Due to technical difficulties tied in part to sun spots and stuff, my copy of the episode has about a hundred three second holes in it. So, here's what I saw of the show.
Buffy is doing the counceling schtick. She get's slackers and goof offs but she also gets one or two kids who have real concerns. She chases off the slackers and tries to help the others. And then she gets Cassie.
Cassie knows that she's going to die. On Friday. She also knows that there will be a lot of coins, Buffy going into the dark, and a stained shirt. And each of these comes to pass as the Scoobies desperately try to find out who wants to kill her.

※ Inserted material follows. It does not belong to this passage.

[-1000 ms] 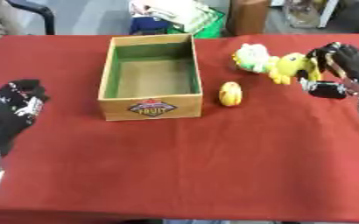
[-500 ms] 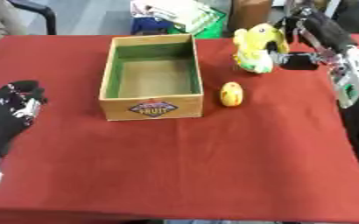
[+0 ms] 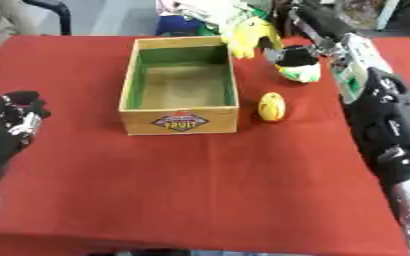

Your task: Pick up objects on the table and place them in the box.

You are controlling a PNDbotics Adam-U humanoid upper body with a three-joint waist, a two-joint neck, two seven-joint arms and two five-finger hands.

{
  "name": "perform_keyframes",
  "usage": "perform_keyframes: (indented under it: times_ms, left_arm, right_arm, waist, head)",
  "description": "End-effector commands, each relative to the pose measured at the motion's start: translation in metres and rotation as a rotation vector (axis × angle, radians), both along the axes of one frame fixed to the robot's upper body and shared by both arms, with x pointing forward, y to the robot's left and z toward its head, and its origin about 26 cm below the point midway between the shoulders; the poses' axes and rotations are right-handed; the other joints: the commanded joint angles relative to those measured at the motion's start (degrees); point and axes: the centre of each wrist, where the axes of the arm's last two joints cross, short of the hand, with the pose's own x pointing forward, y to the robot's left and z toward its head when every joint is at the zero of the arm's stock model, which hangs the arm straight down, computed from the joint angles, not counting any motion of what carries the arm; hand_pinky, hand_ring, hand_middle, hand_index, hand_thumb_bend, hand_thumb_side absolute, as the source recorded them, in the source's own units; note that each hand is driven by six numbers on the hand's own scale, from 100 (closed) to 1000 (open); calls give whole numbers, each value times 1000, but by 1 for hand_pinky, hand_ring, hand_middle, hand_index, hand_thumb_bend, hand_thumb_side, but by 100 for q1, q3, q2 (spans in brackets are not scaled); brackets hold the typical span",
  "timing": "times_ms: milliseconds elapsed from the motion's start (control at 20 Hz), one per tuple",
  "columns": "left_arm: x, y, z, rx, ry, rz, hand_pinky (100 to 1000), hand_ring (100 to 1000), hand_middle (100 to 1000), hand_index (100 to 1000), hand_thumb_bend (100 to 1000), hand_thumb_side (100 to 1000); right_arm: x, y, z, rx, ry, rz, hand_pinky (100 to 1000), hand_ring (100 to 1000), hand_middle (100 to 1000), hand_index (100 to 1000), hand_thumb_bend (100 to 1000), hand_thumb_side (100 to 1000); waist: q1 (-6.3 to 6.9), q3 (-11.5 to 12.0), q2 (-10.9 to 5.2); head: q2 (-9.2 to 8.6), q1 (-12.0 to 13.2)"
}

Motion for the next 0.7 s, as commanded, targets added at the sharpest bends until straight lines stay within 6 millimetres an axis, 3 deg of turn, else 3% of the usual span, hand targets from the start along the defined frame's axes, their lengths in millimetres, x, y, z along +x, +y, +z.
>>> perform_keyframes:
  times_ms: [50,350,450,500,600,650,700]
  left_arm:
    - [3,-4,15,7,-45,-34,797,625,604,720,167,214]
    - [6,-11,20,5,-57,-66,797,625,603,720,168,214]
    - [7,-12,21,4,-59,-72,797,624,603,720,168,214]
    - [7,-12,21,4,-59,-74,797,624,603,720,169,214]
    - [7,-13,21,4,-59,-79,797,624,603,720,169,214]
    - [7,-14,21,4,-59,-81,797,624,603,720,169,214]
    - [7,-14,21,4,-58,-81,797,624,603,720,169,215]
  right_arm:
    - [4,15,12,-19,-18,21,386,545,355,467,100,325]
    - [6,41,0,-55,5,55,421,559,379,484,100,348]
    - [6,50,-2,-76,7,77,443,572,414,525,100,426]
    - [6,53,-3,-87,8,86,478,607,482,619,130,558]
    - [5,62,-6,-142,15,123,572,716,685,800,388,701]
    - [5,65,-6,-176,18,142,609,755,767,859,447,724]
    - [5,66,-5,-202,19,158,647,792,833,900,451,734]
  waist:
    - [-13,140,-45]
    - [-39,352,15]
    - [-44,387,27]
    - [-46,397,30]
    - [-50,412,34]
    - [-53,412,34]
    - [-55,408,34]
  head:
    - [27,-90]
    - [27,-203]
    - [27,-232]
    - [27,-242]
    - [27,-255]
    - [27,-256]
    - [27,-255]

Buffy accuses Cassie's drunken dad, Cassie's wannabe boyfriend, breaks up a demon summoning group that wants to use Cassie as the sacrifice and pulls a Xena on a crossbow booby trap and basically saves the girl.
But Cassie dies.
The Scoobies gather to mourn. To blame themselves for not trying hard enough and fate for being fate and question the point in fighting when there can be no victory. And we cut to Monday morning, Buffy setting up her desk at the school, fighting on. Fade to black.
2) It's a nice grave marker. And it totally took me by surprise until Xander asked if she was ready.

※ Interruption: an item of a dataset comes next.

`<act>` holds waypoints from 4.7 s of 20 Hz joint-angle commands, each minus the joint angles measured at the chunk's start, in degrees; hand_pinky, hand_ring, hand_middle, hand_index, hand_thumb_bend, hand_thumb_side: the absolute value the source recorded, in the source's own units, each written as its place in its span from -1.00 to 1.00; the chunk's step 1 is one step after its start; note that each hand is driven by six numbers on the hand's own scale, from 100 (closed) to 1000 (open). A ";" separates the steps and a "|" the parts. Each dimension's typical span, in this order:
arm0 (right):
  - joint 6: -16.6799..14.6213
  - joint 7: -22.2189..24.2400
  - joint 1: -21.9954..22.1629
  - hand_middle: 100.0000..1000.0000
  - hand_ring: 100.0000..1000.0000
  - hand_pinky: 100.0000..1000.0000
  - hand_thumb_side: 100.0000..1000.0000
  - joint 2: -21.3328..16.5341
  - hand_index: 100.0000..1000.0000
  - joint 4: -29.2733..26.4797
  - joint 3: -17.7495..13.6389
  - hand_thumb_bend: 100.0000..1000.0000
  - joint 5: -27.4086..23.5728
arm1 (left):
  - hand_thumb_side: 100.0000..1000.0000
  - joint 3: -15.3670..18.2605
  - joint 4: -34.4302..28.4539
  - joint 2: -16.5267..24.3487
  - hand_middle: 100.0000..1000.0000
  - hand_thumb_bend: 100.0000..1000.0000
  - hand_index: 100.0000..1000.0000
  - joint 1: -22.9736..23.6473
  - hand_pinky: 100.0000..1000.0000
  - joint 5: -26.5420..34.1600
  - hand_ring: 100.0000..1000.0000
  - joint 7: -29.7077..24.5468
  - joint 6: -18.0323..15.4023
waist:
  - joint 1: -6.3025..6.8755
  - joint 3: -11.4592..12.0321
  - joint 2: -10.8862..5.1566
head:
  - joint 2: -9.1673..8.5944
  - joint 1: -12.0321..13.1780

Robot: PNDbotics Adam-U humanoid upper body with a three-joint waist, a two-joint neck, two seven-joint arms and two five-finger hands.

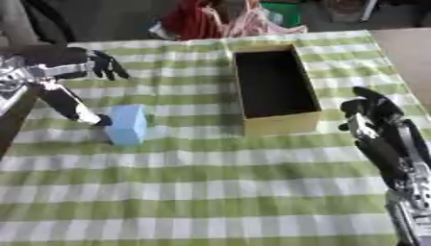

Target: Pick up objects on the table and place them in the box.

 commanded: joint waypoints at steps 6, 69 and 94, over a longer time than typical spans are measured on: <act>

3) The thing about Buffy the Vampire Slayer is that the real monsters, the scariest, freakiest and most horrifying monsters, are the humans. They're the Fords and the Parkers and the Professor Walshs and the Warrens. They're Faith failing and Spike losing control and Willow lost in grief over permanently losing Tara. Because you can't fight or even change those things, just like you can't fight death.
Willow: "I even posted a melodramatic love poem or two back in the day."
Xander: "Love poems?"
Willow: "I'm over you now, sweetie."
Xander: "Luuv poems."
Cassie: "She'll tell you. Some day she'll tell you."
Buffy: "What do you do when you know you can't help?"
Death: (from Sandman by Neil Gaiman) "You get the same as everyone else. A lifetime."